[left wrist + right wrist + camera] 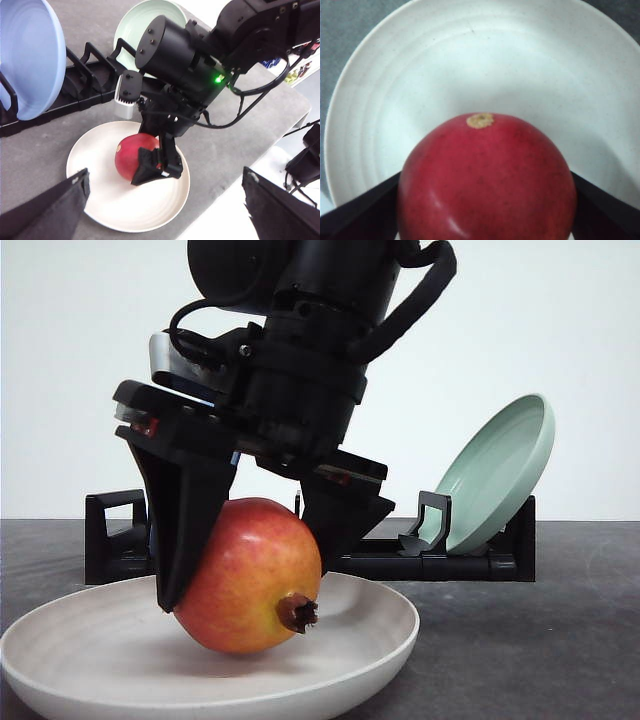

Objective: Place pomegranate in white plate

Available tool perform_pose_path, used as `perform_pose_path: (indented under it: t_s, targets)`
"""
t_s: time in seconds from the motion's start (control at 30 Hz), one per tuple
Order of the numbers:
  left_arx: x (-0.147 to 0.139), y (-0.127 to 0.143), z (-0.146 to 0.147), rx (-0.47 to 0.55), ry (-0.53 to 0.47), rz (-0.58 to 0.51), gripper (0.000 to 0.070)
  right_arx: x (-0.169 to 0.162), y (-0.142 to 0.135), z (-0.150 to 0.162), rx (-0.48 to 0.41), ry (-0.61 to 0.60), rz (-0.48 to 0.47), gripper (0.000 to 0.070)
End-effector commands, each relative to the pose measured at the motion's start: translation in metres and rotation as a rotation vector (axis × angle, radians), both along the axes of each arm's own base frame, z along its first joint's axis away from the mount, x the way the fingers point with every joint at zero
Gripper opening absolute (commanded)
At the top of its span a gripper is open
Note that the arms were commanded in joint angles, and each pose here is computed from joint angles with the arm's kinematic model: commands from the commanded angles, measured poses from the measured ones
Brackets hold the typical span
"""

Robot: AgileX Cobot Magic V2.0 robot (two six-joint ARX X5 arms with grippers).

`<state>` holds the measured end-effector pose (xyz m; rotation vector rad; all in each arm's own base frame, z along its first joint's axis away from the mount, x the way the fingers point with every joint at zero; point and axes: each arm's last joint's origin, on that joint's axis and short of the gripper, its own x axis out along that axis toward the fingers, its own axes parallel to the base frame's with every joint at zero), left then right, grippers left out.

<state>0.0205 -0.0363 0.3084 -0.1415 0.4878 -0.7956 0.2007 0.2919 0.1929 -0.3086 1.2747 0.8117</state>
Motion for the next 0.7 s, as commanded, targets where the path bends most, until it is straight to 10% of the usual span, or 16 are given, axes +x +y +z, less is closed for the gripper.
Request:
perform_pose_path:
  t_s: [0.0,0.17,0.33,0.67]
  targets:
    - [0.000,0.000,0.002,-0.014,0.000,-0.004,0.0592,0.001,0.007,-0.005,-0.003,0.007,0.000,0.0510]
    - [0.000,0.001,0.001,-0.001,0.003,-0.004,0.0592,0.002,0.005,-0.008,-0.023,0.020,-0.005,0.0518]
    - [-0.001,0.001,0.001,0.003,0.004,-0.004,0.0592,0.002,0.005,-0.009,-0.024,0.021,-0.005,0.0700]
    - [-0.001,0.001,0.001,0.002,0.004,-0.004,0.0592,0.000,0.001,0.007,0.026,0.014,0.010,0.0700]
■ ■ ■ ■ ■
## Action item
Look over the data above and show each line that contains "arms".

## Answer box
Note that the arms were commanded in joint angles, and each pose here is computed from joint angles with the arm's kinematic model: commands from the commanded angles, measured poses from the measured ones
Robot: AgileX Cobot Magic V2.0 robot (two six-joint ARX X5 arms with grippers).

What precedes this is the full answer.